■ Problem description: Only the lines from the top of the data through the line containing "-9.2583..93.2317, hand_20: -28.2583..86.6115" should be duplicated, exactly as they appear.
----- Source data -----
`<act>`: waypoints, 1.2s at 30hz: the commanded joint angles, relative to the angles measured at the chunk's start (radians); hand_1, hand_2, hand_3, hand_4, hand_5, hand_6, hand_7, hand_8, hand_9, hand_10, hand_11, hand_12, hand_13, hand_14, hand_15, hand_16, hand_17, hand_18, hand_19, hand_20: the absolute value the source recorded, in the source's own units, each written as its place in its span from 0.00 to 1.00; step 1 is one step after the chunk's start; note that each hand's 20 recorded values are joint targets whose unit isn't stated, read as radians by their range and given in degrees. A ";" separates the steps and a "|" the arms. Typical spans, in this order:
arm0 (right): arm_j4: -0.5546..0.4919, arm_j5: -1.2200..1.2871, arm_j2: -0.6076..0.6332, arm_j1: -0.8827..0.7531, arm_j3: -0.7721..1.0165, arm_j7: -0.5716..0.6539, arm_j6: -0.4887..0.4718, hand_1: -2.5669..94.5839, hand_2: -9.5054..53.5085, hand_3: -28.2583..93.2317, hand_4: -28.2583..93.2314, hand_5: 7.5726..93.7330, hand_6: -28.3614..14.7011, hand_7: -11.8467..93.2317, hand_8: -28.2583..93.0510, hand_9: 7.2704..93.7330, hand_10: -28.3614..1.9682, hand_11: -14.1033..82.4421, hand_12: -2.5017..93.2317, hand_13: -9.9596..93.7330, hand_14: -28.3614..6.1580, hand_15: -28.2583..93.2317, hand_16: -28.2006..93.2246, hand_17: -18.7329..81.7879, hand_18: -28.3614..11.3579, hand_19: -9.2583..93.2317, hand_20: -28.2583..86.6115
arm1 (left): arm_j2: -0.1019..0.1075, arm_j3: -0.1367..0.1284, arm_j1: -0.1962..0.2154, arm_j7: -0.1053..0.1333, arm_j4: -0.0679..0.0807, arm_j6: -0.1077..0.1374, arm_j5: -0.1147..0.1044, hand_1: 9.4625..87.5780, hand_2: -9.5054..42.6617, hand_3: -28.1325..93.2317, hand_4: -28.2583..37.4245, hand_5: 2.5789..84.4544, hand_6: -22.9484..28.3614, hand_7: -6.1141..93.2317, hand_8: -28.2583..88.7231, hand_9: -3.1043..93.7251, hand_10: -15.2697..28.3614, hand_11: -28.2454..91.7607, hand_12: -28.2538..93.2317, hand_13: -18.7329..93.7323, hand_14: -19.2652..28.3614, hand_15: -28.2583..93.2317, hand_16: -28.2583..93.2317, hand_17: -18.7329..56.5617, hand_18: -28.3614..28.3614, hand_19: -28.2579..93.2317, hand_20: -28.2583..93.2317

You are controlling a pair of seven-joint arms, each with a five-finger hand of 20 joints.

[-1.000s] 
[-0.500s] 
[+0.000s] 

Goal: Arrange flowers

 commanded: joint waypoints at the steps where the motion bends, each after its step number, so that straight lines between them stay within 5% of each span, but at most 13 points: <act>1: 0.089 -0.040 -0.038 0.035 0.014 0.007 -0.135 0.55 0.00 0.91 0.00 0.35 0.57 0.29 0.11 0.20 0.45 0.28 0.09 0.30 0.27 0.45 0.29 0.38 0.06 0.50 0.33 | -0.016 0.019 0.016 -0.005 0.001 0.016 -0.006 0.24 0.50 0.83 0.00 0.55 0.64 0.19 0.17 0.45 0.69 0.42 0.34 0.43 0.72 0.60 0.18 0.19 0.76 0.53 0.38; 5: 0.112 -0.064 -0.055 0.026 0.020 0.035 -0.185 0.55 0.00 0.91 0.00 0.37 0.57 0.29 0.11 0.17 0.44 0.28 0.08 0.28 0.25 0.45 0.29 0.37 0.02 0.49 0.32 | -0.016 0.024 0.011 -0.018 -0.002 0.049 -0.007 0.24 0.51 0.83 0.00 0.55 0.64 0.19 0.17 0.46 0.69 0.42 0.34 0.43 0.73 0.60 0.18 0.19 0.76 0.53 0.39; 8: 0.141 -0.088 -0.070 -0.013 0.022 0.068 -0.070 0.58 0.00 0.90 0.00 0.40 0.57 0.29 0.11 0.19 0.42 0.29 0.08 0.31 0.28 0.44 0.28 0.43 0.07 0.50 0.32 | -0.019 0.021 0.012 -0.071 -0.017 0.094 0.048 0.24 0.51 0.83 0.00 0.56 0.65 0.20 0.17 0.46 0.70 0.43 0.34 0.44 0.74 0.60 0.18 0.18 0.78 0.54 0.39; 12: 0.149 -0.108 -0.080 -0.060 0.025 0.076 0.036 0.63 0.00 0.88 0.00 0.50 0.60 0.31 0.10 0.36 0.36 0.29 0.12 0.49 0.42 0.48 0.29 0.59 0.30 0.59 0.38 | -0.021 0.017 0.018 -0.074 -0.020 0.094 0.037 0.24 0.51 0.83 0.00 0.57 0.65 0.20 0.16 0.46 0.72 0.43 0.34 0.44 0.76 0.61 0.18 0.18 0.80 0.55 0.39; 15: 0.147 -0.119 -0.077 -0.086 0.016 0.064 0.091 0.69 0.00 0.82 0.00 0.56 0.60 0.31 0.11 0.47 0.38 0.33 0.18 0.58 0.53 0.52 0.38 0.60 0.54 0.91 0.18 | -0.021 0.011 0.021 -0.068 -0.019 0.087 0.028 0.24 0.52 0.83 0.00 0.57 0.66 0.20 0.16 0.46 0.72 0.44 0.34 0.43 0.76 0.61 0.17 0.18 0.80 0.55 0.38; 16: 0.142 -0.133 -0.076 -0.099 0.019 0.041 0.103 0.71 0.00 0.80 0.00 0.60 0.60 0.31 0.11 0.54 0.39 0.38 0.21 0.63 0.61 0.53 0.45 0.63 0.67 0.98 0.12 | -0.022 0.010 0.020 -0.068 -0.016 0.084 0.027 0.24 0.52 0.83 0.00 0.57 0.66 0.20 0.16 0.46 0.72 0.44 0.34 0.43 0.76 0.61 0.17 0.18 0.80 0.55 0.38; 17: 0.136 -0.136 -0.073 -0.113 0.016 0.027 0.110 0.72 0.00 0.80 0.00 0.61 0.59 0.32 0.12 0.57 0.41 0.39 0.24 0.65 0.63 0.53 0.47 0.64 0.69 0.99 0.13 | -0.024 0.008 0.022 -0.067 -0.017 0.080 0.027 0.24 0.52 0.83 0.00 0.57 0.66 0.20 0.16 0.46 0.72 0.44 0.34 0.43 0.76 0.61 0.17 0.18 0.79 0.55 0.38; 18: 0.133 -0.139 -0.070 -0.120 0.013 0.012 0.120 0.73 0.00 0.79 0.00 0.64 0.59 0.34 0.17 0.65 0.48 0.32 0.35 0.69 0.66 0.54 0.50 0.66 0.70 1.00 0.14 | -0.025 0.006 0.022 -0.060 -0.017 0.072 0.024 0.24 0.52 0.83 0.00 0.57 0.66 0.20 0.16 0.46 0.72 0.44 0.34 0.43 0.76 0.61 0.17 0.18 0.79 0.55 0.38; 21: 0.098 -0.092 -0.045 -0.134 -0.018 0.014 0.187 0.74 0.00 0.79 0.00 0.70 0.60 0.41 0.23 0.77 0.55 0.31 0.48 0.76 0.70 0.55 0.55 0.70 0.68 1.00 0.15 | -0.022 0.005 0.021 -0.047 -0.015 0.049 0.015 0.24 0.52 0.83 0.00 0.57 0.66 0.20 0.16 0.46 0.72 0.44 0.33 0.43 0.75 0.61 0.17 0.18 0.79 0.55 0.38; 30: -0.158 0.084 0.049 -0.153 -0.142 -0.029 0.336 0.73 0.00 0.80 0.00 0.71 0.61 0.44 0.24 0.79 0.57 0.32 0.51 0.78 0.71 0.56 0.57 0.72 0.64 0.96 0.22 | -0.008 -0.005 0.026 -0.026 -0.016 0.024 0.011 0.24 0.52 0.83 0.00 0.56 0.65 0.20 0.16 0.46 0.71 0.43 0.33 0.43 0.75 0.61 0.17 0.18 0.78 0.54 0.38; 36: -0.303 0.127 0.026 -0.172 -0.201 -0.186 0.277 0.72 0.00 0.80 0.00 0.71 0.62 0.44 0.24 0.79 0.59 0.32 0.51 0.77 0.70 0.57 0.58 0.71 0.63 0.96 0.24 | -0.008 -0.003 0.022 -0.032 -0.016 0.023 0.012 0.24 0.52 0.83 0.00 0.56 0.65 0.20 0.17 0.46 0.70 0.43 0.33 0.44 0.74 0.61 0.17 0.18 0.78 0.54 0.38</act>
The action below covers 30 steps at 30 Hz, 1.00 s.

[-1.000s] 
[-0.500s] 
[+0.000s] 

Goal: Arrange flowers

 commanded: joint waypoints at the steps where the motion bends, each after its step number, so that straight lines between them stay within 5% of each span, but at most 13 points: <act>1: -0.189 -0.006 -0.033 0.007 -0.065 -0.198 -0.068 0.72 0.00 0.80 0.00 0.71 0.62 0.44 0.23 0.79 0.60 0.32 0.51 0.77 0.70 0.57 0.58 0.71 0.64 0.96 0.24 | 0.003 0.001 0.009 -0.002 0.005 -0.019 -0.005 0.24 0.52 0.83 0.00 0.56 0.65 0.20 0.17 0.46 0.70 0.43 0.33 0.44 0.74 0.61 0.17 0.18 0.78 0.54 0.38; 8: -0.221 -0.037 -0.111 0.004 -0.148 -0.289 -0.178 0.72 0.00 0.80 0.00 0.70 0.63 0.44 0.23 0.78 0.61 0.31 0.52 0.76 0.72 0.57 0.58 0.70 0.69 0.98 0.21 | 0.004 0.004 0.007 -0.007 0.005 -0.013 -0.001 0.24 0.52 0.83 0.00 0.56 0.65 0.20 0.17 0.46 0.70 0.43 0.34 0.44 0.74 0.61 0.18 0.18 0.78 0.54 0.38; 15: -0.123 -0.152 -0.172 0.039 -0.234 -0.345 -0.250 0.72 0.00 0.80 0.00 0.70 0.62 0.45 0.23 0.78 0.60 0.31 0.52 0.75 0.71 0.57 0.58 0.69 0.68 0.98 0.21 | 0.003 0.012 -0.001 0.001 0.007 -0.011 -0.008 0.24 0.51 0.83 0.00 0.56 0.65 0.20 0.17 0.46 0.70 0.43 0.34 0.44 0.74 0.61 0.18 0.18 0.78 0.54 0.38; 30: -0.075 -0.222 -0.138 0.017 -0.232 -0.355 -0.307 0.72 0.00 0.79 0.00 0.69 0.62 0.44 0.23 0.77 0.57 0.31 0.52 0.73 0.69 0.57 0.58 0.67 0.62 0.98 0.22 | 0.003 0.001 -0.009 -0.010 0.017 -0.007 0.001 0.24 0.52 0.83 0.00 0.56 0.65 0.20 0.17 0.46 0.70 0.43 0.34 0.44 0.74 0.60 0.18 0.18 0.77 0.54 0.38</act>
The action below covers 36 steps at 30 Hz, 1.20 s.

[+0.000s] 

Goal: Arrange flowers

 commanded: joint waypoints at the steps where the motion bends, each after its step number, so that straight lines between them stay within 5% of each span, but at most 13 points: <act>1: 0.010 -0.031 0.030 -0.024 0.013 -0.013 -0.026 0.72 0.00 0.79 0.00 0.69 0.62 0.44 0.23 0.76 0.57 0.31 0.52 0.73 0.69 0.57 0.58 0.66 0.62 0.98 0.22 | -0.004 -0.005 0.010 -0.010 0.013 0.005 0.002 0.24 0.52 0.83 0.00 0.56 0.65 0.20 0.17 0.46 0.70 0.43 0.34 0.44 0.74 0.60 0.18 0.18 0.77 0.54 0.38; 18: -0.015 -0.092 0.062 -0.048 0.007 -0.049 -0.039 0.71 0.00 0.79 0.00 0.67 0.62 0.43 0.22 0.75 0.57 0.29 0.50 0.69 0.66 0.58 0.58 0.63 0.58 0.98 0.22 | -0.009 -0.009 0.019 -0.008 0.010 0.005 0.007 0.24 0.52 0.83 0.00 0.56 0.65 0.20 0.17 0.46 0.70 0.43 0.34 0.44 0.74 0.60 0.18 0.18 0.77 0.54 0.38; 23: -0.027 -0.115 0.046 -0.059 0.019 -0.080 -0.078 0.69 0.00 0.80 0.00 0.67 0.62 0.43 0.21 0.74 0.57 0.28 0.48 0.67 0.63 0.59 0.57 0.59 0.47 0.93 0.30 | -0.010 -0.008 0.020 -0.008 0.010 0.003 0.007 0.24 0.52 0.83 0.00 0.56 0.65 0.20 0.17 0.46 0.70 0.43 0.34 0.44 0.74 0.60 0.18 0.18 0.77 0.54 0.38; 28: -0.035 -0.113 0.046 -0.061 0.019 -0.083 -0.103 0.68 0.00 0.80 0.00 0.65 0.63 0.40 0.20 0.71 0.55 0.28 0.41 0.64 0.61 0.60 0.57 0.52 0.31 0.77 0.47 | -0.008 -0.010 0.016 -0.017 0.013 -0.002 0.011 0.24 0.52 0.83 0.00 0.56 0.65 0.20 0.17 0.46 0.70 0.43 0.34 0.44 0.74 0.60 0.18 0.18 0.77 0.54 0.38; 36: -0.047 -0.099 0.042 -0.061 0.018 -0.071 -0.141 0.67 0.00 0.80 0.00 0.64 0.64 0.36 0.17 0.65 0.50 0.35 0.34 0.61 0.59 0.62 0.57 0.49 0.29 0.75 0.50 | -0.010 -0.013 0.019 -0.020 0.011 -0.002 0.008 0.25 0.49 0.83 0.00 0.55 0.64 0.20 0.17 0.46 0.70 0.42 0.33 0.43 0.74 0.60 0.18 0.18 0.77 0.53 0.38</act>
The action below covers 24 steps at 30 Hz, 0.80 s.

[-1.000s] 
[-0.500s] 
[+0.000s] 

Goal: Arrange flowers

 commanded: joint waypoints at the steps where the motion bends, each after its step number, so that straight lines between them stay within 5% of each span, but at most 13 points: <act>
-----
■ Exercise response:
`<act>`: waypoints, 1.2s at 30hz: the commanded joint angles, relative to the angles measured at the chunk's start (radians); hand_1, hand_2, hand_3, hand_4, hand_5, hand_6, hand_7, hand_8, hand_9, hand_10, hand_11, hand_12, hand_13, hand_14, hand_15, hand_16, hand_17, hand_18, hand_19, hand_20: the absolute value the source recorded, in the source's own units, each written as its place in its span from 0.00 to 1.00; step 1 is one step after the chunk's start; note that each hand's 20 recorded values are joint targets whose unit isn't stated, read as radians by their range and given in degrees. A ";" separates the steps and a "|" the arms. Typical spans, in this order:
arm0 (right): arm_j4: -0.5546..0.4919, arm_j5: -1.2200..1.2871, arm_j2: -0.6076..0.6332, arm_j1: -0.8827..0.7531, arm_j3: -0.7721..1.0165, arm_j7: -0.5716..0.6539, arm_j6: -0.4887..0.4718, hand_1: -2.5669..94.5839, hand_2: -9.5054..53.5085, hand_3: -28.2583..93.2317, hand_4: -28.2583..93.2314, hand_5: 7.5726..93.7330, hand_6: -28.3614..14.7011, hand_7: -11.8467..93.2317, hand_8: -28.2583..93.0510, hand_9: 7.2704..93.7330, hand_10: -28.3614..1.9682, hand_11: -14.1033..82.4421, hand_12: -2.5017..93.2317, hand_13: -9.9596..93.7330, hand_14: -28.3614..6.1580, hand_15: -28.2583..93.2317, hand_16: -28.2006..93.2246, hand_17: -18.7329..81.7879, hand_18: -28.3614..11.3579, hand_19: -9.2583..93.2317, hand_20: -28.2583..86.6115

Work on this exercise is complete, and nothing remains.